Marie-France : Écoutez-le donc. C’est sidérant. Je finirai par donner raison aux musulmans.
Stéphane : Non mais tu t’entends ? Tu plaides pour la burua, maintenant ?
Marie-France : Plutôt la burua que le mariage endogène. C’est répugnant, à la fin.

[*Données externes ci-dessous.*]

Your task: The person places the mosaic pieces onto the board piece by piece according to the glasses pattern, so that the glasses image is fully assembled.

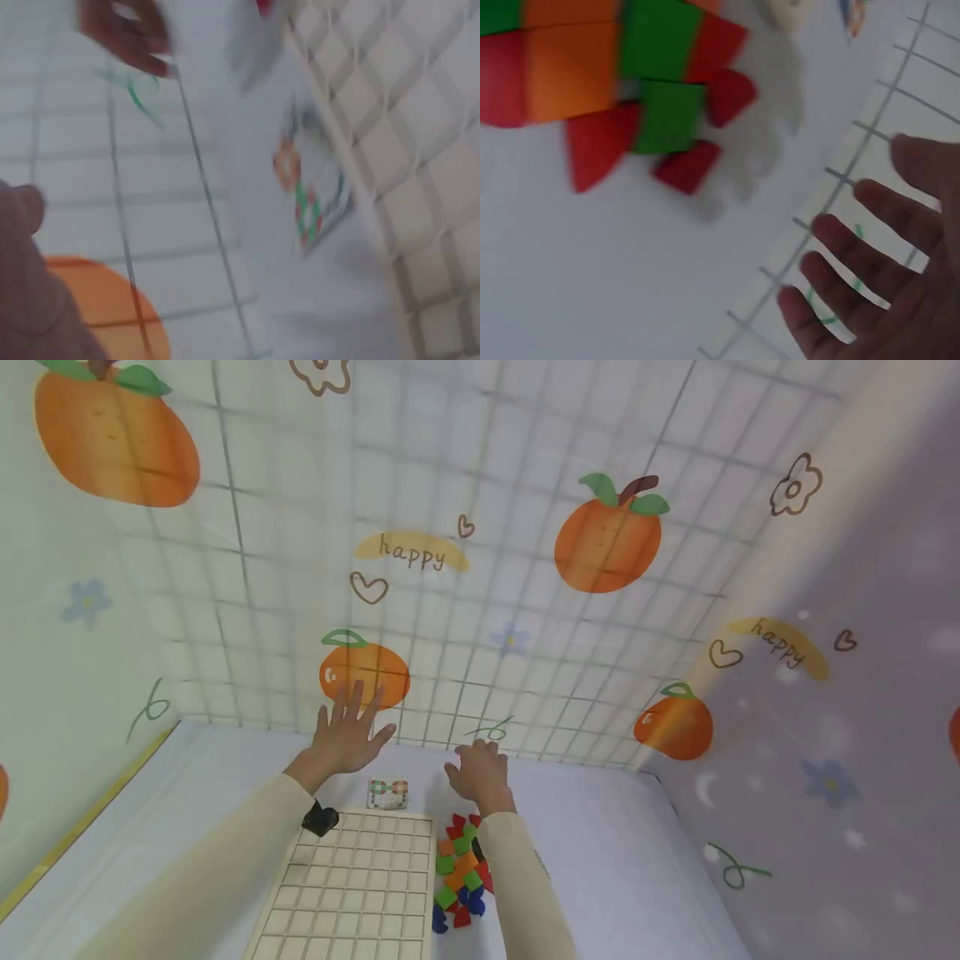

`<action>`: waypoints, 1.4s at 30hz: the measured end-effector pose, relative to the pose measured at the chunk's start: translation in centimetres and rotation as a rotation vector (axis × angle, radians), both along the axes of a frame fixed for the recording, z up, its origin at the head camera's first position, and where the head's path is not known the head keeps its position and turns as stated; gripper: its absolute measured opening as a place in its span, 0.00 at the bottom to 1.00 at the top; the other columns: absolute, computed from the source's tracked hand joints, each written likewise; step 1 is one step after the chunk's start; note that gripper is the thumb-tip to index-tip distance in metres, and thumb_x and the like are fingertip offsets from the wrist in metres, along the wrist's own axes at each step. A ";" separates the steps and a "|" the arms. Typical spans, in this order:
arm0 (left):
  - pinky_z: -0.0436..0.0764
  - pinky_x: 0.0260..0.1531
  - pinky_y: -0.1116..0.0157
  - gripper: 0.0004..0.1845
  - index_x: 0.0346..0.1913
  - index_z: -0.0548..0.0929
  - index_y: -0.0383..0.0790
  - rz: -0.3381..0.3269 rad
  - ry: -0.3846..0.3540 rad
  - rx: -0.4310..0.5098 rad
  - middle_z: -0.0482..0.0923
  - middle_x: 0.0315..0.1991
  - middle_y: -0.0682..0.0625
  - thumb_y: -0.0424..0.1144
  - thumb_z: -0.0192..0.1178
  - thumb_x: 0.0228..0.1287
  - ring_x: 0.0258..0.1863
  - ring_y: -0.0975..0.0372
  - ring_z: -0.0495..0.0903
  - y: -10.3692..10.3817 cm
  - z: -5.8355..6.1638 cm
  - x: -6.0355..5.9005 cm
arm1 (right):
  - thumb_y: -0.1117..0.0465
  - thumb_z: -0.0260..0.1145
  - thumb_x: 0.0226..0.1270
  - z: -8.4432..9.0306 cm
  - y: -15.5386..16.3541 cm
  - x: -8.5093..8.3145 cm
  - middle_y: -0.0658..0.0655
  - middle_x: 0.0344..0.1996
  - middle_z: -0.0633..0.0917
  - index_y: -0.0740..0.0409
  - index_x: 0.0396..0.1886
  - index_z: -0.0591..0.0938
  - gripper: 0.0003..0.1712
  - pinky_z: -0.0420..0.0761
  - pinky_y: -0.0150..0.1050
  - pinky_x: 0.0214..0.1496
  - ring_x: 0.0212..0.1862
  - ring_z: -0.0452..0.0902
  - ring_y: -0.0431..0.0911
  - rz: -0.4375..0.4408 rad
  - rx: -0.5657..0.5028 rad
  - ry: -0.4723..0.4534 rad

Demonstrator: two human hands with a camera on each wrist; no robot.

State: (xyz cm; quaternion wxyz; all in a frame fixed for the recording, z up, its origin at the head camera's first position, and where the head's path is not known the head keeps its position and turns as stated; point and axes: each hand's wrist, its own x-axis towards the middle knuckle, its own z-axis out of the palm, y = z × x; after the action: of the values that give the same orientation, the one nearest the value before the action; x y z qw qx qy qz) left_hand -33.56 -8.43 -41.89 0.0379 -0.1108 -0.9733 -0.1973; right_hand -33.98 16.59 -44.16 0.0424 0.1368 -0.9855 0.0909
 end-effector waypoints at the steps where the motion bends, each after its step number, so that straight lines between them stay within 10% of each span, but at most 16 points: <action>1: 0.35 0.65 0.33 0.41 0.79 0.33 0.51 -0.026 -0.046 0.028 0.22 0.77 0.38 0.66 0.33 0.74 0.73 0.40 0.23 -0.1 -0.3 0.7 | 0.48 0.63 0.71 -0.5 0.4 0.3 0.61 0.54 0.80 0.54 0.59 0.82 0.22 0.74 0.58 0.56 0.58 0.73 0.59 0.017 0.003 -0.044; 13: 0.44 0.54 0.23 0.51 0.78 0.42 0.39 -0.322 -0.306 0.145 0.37 0.74 0.25 0.65 0.53 0.67 0.70 0.28 0.35 -4.8 -6.0 10.7 | 0.60 0.70 0.65 -6.3 5.1 3.9 0.53 0.36 0.82 0.58 0.45 0.87 0.11 0.82 0.48 0.47 0.36 0.76 0.47 -0.036 -0.133 -0.217; 20: 0.29 0.53 0.24 0.59 0.77 0.47 0.39 -0.326 -0.338 0.231 0.33 0.75 0.26 0.60 0.71 0.52 0.70 0.28 0.31 -8.5 -10.0 14.9 | 0.66 0.70 0.63 -7.4 6.6 4.4 0.50 0.28 0.81 0.60 0.36 0.87 0.03 0.83 0.43 0.40 0.32 0.76 0.45 -0.003 -0.260 -0.201; 42: 0.18 0.58 0.33 0.64 0.77 0.50 0.39 -0.250 -0.230 0.337 0.36 0.77 0.32 0.64 0.73 0.42 0.72 0.33 0.29 -9.4 -12.6 16.1 | 0.73 0.68 0.58 -6.8 6.6 6.0 0.53 0.32 0.80 0.62 0.34 0.86 0.06 0.82 0.40 0.33 0.33 0.74 0.48 0.008 -0.380 -0.298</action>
State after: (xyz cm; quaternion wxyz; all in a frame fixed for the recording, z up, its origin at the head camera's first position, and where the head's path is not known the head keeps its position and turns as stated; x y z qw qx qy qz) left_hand -17.50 -17.80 -54.52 -0.0801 -0.1992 -0.9033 -0.3713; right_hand -27.97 23.14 -50.93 -0.0790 0.1153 -0.9456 0.2939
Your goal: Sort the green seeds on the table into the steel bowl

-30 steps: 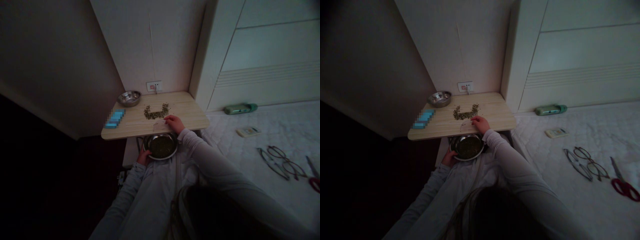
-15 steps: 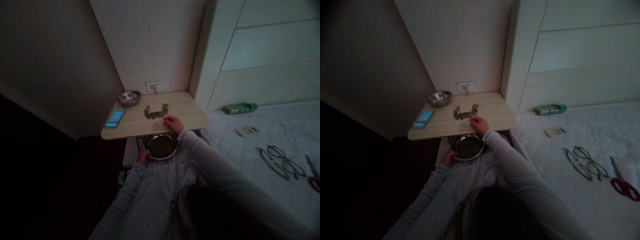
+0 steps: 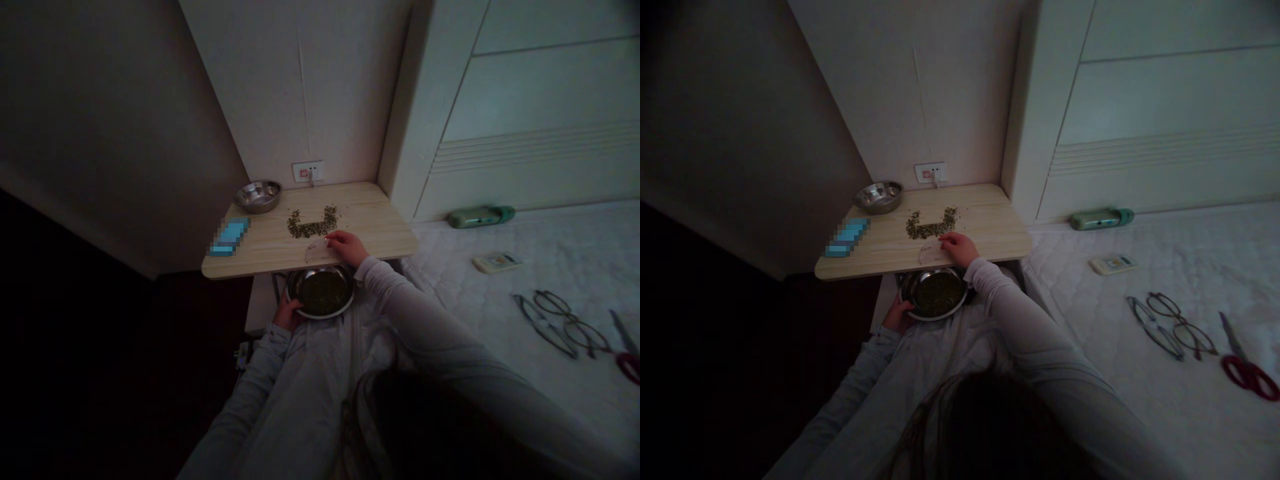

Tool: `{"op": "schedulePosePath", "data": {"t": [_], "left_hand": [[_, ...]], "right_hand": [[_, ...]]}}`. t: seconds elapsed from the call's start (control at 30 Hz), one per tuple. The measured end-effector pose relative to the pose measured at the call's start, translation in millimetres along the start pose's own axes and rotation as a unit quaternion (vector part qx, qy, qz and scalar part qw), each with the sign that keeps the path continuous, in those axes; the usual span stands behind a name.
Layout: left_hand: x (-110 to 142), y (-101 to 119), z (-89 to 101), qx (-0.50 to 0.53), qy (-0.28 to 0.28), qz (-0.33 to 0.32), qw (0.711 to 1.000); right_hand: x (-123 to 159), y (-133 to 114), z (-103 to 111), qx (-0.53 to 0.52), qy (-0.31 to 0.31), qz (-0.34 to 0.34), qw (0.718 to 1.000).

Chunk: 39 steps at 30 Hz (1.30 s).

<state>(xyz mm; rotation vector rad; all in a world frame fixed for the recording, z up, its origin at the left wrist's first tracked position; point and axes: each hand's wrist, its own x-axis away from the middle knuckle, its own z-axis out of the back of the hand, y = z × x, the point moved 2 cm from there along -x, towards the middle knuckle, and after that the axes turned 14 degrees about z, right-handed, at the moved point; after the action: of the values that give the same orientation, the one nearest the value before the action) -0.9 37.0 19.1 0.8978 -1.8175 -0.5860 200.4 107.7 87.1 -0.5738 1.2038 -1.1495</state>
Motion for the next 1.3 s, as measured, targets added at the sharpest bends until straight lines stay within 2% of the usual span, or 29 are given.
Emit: {"op": "schedulePosePath", "data": {"t": [0.73, 0.87, 1.07, 1.3], "left_hand": [[0.0, 0.5, 0.2, -0.011, -0.006, 0.0, 1.0], [1.2, 1.2, -1.7, -0.003, -0.02, -0.011, 1.0], [2.0, 1.6, -1.6, -0.01, -0.007, 0.001, 1.0], [1.0, 1.1, -1.0, 0.003, -0.013, -0.005, 1.0]], "right_hand": [[1.7, -3.5, 3.0, -0.046, -0.008, -0.027, 0.999], [0.7, -1.4, 2.7, -0.037, -0.007, -0.024, 0.999], [0.2, 2.7, 1.5, -0.04, -0.01, -0.003, 0.999], [1.1, -0.5, 1.5, -0.041, -0.013, -0.016, 0.999]]}}
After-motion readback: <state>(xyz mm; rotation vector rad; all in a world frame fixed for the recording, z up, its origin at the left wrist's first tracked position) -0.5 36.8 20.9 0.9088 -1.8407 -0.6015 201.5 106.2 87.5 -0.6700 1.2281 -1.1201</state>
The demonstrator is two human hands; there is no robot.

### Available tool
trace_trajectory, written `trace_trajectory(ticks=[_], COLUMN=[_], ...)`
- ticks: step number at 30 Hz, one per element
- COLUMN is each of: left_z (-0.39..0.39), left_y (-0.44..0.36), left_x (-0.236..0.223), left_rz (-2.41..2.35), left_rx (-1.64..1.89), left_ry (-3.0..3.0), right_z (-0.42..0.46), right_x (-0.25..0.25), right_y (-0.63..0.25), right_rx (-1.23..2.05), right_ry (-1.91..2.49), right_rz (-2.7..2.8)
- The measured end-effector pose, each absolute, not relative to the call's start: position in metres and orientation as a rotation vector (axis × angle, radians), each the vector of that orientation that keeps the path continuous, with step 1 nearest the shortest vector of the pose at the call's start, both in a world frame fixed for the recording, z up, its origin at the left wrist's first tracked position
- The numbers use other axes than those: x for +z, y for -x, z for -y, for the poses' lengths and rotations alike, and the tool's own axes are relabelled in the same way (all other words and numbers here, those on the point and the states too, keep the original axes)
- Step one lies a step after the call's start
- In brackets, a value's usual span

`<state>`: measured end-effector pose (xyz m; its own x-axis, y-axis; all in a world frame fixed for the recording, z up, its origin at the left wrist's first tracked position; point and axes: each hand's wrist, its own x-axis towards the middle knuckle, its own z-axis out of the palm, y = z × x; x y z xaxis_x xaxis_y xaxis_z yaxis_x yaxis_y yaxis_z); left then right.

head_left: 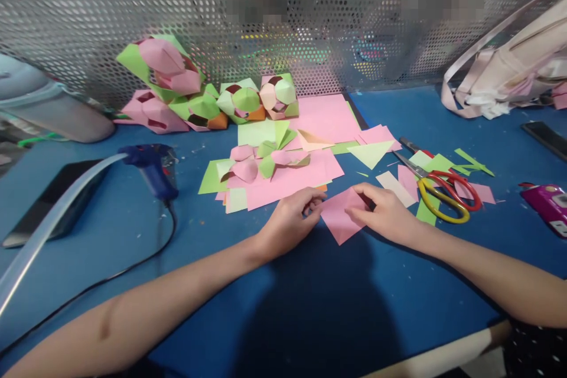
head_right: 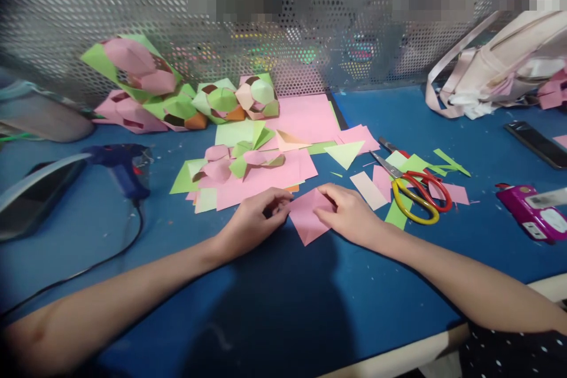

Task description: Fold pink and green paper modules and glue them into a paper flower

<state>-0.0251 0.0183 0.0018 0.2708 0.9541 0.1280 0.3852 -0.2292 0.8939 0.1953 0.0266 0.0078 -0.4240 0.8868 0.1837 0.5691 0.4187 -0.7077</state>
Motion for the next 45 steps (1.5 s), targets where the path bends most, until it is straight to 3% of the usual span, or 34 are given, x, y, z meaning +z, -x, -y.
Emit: trace_trajectory(ticks=[8,14,22,45], left_z=[-0.019,-0.028,-0.036,-0.047], left_y=[0.026,0.032,0.04,0.046], left_x=[0.0,-0.004,-0.005,0.003], left_rz=[-1.203,-1.214,-1.061,-0.979], left_rx=[0.951,0.939,0.814,0.666], left_ry=[-1.806,-1.991,-2.248,-2.178], right_z=[-0.029,-0.028,-0.025,-0.022], right_x=[-0.001,-0.011,-0.013,-0.019], right_y=[-0.196,-0.2,-0.205,-0.216], right_rx=[0.714,0.442,0.249,0.195], right_ry=[1.249,0.822,0.672,0.458], right_rz=[2.189,2.422,2.54,2.646])
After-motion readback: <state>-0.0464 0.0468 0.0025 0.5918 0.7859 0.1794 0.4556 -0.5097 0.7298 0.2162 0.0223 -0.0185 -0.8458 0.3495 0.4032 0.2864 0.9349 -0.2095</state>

Stéphane : Ah bon, le mariage hllebi, tu serais carrément contre ? Et moi qui croyais que c’était seulement l’adoption qui te turlupinait.
Marie-France : Observe la nature, Stéphane, les oiseaux, les lapins, les chats, les chiens. T’en as vu beaucoup qui s’accouplent entre mâles ?
Stéphane : J’ai observé que les chiens se reniflent volontiers entre mâles et davantage si affinités… Mais on n’est pas des animaux, Marie-France, on est des homo sapiens sapiens, nous.
Marie-France : Homo toi-même. Ma mère a toujours pensé que tu avais des tendances avec tes petites manières, tes gestes précieux.
Stéphane : De grâce, laisse ta mère en dehors de ça. Ta mère…
Marie-France : Tu imagines que notre fistounet nous déclare demain tout à trac : je veux me marier.
Stéphane : Il a tout juste onze ans, le petit Thomas…
Marie-France : J’ai dit : tu imagines… Et qu’à la seconde phrase il précise : avec Charles-Antoine.
Stéphane : Tu m’as fait peur…
Marie-France : Peur de quoi ? Qu’il nous dise avec Rachid ?
Stéphane : Ah, la perfide. Mais tu as raison, ça ne risque pas d’arriver, Rachid est musulman. Disons par exemple avec Séraphin Makimba pour embrayer dans ton raisonnement foireux.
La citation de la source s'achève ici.